Scoring Methodology

How SLOPE scores AI coding sprints.

SLOPE uses a par-based scoring system inspired by golf to quantify AI-assisted development sprints. Every sprint gets a scorecard. Over time, scorecards reveal patterns — which types of tasks get over-scoped, where hazards cluster, and how estimation accuracy trends.

Par-Based Scoring

Each sprint is assigned a par value — the expected number of tickets based on complexity and track record. A sprint with 3 planned tickets is par 3. A sprint with 5 is par 5.

The score is the actual number of tickets delivered (adjusted for hazards). If you finish a par 4 sprint in 3 strokes, that's a birdie (-1). If it takes 5, that's a bogey (+1).

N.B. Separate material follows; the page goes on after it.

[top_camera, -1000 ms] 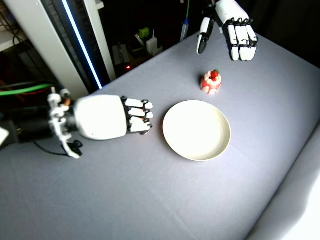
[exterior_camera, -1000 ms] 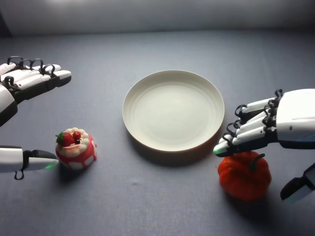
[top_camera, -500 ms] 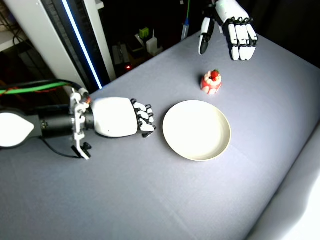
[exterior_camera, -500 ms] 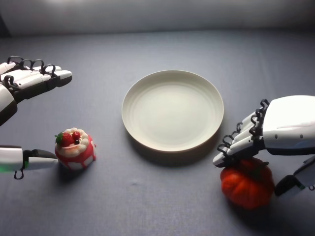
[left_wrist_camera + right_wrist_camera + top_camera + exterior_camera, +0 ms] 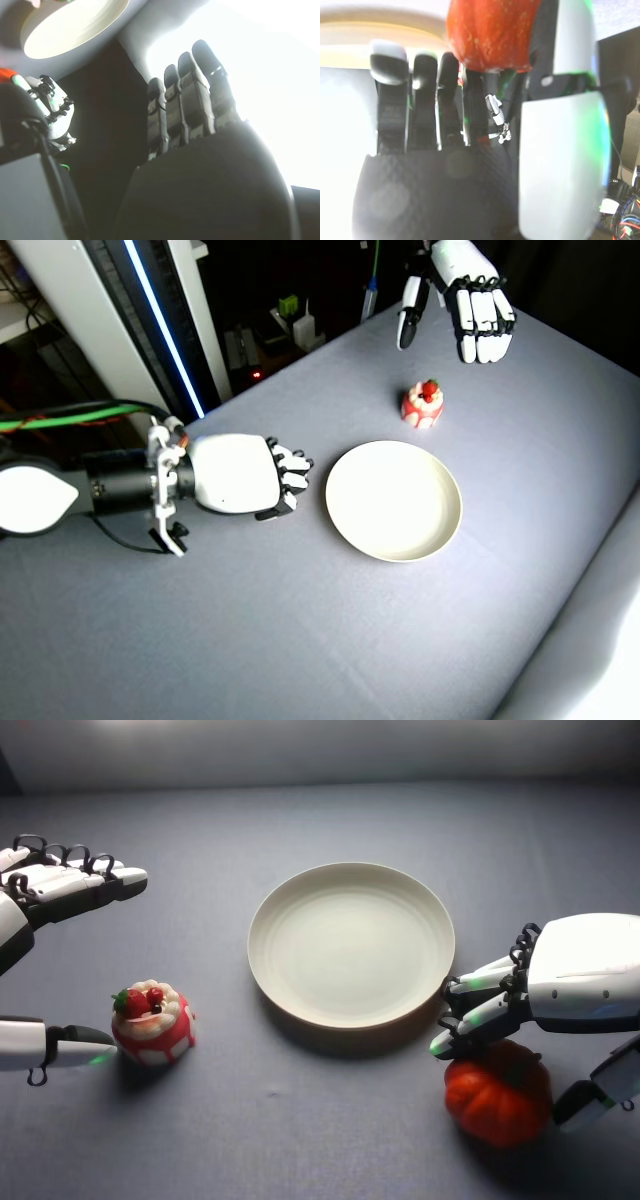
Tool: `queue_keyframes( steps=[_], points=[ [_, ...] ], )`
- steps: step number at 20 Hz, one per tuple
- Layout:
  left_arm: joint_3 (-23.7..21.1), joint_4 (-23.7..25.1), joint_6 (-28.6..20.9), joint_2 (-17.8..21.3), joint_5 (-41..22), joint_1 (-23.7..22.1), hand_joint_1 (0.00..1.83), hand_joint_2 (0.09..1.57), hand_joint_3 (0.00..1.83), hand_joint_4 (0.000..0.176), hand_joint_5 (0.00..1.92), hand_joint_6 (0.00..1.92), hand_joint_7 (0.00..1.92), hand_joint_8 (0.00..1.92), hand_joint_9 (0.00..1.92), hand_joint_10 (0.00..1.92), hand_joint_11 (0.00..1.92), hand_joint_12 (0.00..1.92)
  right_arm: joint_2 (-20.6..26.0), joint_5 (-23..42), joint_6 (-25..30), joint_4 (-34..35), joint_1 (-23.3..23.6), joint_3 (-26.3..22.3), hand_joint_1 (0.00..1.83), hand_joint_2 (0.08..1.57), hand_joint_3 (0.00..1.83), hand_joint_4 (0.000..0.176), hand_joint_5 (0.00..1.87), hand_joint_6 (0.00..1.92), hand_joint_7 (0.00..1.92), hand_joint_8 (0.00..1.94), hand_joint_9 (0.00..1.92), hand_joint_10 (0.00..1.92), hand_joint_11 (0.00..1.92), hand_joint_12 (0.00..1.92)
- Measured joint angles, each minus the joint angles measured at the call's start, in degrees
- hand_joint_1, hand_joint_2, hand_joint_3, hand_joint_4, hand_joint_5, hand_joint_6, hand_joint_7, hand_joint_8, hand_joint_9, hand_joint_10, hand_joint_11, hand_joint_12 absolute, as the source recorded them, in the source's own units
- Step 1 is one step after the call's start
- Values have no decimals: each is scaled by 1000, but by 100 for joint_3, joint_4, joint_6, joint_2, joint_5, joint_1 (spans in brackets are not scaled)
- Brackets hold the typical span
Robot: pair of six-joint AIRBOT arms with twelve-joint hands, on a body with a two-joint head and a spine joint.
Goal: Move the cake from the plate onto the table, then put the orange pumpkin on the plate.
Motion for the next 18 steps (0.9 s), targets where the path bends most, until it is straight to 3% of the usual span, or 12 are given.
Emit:
queue_keyframes(
  steps=[1, 2, 3, 4, 5, 6, 7, 9, 13, 14, 16, 18],
  points=[
    [4, -9, -2, -13, -7, 0, 941, 862, 2, 23, 292, 0, 294, 1, 288, 1, 0, 885, 2, 0, 2, 7, 0, 0, 1178, 922, 9, 0, 851, 71, 383, 1660, 678, 1905, 976, 1913],
    [4, -24, -4, -35, -4, 0, 961, 860, 1, 8, 300, 3, 300, 3, 287, 1, 0, 875, 2, 0, 2, 42, 0, 0, 1168, 1051, 0, 0, 1009, 703, 617, 1884, 968, 1918, 1196, 1919],
    [4, -2, -4, -35, 9, 0, 957, 855, 0, 19, 304, 3, 303, 2, 287, 1, 0, 854, 11, 0, 0, 66, 0, -11, 1168, 1079, 0, 0, 1029, 862, 730, 1930, 1100, 1920, 1295, 1921],
    [4, 0, -7, -35, 2, 0, 943, 862, 1, 26, 294, 0, 293, 0, 276, 0, 0, 824, 26, 9, 2, 111, 0, -11, 1164, 1089, 1, 0, 1023, 918, 772, 1805, 1141, 1921, 1307, 1921],
    [4, -11, -7, -35, -2, 0, 948, 863, 1, 17, 298, 1, 296, 1, 280, 2, 0, 842, 39, 11, 0, 146, 0, -11, 1165, 1091, 1, 0, 1017, 933, 771, 1782, 1174, 1921, 1337, 1921],
    [4, -26, -9, -35, 2, 0, 903, 861, 0, 29, 296, 0, 303, 2, 295, 6, 0, 882, 72, 11, 2, 221, 0, -11, 1162, 1103, 3, 0, 988, 977, 769, 1805, 1213, 1921, 1374, 1921],
    [4, -24, -9, -35, 0, 0, 901, 864, 1, 25, 296, 0, 303, 1, 292, 3, 0, 875, 87, 24, -4, 304, 0, -9, 1160, 1111, 3, 0, 969, 1006, 753, 1808, 1213, 1921, 1369, 1921],
    [4, -20, -35, -42, -22, 37, 916, 863, 0, 14, 298, 2, 311, 2, 304, 5, 0, 913, 109, 131, -70, 645, 0, 46, 1155, 1133, 1, 0, 920, 1080, 763, 1594, 1063, 1725, 1154, 1887],
    [4, -17, -50, -66, -24, 44, 929, 858, 0, 12, 305, 2, 304, 0, 297, 1, 0, 901, 129, 315, -531, 1364, 0, 92, 1156, 1110, 0, 0, 975, 1000, 813, 1682, 995, 1891, 1100, 1921],
    [4, -22, -50, -66, -28, 44, 930, 859, 0, 4, 309, 3, 304, 1, 296, 1, 0, 899, 125, 385, -723, 1593, 33, 122, 1152, 1117, 1, 0, 959, 1032, 891, 1352, 959, 1558, 915, 1841],
    [4, -28, -50, -66, -24, 59, 914, 855, 0, 14, 310, 2, 304, 1, 302, 3, 0, 920, 9, 417, -955, 1797, 306, 297, 1153, 1114, 0, 0, 966, 1020, 910, 1320, 917, 1582, 860, 1873],
    [7, -24, -52, -92, -37, 59, 882, 860, 1, 10, 313, 1, 300, 0, 290, 0, 0, 912, -232, 459, -957, 1908, 612, 579, 1251, 1090, 0, 0, 997, 837, 1076, 1024, 903, 1222, 751, 1611]
  ],
)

Label Relative to Par Meaning
Eagle-2Delivered well under expected effort
Birdie-1Delivered under expected effort
Par0Delivered as planned
Bogey+1Took more effort than planned
Double Bogey++2 or moreSignificantly over-scoped

Slope is the difficulty modifier (0-3). Higher slope means more unknowns, dependencies, or new territory. It adjusts expectations without changing the par.

Handicap Calculation

The handicap is a rolling performance index that tracks improvement over time. Lower is better. It is computed from configurable windows (last 5, last 10, and all-time).

Inputs

Estimation Accuracy (Fairway %)

How often sprint scoping is on target — tickets delivered as planned, without scope changes.

Delivery Accuracy (GIR %)

How often estimation is accurate — actual score at or under par.

Rework Cycles (Putts)

Revision cycles after landing on target — how much polishing was needed after the approach was correct.

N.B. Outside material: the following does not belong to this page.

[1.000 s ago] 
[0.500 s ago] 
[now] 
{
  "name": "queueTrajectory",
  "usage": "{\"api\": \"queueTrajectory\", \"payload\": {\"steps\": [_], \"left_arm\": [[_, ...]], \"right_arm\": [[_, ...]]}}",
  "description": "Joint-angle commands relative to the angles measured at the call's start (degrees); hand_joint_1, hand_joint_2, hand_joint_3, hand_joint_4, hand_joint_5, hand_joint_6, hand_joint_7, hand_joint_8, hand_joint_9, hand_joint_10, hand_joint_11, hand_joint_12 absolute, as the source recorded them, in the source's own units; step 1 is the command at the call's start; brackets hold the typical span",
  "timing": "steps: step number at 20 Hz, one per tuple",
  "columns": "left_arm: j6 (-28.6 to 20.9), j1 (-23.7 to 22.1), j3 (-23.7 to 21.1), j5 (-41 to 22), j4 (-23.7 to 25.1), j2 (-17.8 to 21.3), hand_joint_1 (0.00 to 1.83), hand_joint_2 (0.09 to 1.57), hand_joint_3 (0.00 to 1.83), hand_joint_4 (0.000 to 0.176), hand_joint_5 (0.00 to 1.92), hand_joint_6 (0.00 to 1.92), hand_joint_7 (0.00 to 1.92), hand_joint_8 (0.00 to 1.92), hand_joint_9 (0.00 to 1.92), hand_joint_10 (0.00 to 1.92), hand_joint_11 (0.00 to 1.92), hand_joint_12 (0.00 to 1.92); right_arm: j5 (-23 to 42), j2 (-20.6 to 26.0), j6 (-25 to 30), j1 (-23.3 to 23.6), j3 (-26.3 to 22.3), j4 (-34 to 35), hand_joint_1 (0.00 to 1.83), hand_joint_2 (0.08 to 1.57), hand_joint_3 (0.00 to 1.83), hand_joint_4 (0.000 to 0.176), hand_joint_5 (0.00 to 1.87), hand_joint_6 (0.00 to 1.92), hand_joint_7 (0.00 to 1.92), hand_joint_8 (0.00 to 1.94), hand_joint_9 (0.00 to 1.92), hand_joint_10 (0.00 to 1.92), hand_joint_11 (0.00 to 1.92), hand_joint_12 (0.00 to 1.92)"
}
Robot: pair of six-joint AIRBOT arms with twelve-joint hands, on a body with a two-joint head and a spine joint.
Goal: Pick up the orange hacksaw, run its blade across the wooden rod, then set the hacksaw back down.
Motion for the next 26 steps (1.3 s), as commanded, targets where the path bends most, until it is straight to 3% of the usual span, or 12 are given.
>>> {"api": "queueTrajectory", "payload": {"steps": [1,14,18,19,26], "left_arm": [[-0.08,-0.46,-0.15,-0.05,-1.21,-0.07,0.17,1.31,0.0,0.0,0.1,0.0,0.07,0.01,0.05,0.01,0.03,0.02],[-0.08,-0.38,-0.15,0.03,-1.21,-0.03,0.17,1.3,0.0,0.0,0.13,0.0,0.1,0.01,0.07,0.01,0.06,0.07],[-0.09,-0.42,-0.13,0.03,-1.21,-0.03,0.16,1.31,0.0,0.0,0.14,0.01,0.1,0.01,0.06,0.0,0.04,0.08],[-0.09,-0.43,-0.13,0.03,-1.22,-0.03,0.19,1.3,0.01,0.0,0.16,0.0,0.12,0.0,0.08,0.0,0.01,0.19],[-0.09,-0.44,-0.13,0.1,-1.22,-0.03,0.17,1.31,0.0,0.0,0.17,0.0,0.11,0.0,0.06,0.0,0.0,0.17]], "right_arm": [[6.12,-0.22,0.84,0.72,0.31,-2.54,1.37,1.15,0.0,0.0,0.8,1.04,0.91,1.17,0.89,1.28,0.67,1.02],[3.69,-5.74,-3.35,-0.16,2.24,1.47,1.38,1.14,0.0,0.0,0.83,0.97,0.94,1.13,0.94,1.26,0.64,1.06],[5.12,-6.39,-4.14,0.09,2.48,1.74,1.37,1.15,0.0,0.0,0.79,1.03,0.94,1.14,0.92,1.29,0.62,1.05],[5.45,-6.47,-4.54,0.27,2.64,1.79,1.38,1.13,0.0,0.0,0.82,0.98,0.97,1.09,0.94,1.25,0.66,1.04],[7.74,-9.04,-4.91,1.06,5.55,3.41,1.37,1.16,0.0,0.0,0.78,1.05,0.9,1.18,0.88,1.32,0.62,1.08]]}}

Serious Hazards (Penalties)

Breaking changes, scope creep, data loss — hazards severe enough to warrant penalty strokes.

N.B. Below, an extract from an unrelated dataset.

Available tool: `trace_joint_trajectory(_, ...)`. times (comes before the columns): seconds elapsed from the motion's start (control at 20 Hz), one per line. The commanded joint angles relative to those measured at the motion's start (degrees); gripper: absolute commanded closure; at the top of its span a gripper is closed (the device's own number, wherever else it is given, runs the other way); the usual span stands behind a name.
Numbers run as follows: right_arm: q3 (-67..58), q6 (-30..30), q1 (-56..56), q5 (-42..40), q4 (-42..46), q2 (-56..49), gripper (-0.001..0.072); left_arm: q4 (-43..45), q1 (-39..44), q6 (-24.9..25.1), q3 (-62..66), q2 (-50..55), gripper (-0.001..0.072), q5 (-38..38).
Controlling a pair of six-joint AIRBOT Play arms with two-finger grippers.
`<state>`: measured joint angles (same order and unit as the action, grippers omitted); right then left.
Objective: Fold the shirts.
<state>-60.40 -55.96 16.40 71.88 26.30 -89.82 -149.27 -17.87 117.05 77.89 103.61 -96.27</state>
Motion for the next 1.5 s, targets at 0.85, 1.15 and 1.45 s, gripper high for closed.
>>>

A handicap of 0.0 means consistent delivery at or under par. As it rises, the miss pattern (long/short/left/right) reveals where the drift is coming from — over-engineering, under-scoping, dependency blocks, or tech debt accumulation.

Scorecard Structure

Every sprint produces a JSON scorecard in docs/retros/. Each scorecard records:

  • -Sprint number, theme, date, par, slope, score, and score label
  • -Per-ticket breakdown: ticket key, title, club (complexity), shot result, hazards encountered, and notes
  • -Aggregate stats: fairways hit, greens in regulation, putts, penalties, hazard penalties
  • -Optional metadata: tests before/after, findings, review notes

Scorecards are the source of truth for everything else — briefings, handicap cards, and trend analysis all derive from the scorecard history.

Guard System

SLOPE includes 29 guard hooks that run during coding sessions. Guards inject context, warnings, and blocks into your agent's workflow in real time. They are organized by enforcement type:

Mechanical Guards

Block actions until conditions are met — e.g., can't commit without tests, can't close a sprint without a review.

Advisory Guards

Inject context and suggestions without blocking — e.g., "you hit this same bug in Sprint 12, here's how you fixed it."

Guard state persists to disk in .slope/guard-state/, surviving context window compression. The common issues database tracks recurring hazards across sprints — when a pattern appears again, the agent gets warned before it starts.

The Feedback Loop

SLOPE's core value proposition is the compounding feedback loop:

Score → Review → Learn → Improve

Each sprint produces a scorecard. The scorecard feeds the handicap card. The handicap card feeds the next sprint's briefing. The briefing warns the agent about recurring hazards before it starts coding. Over time, the same mistakes stop appearing because the agent has structured memory of what went wrong.

In the SLOPE reference implementation, this loop has run for 69+ sprints with 97% estimation accuracy and a handicap of 0.2. Every scorecard is public.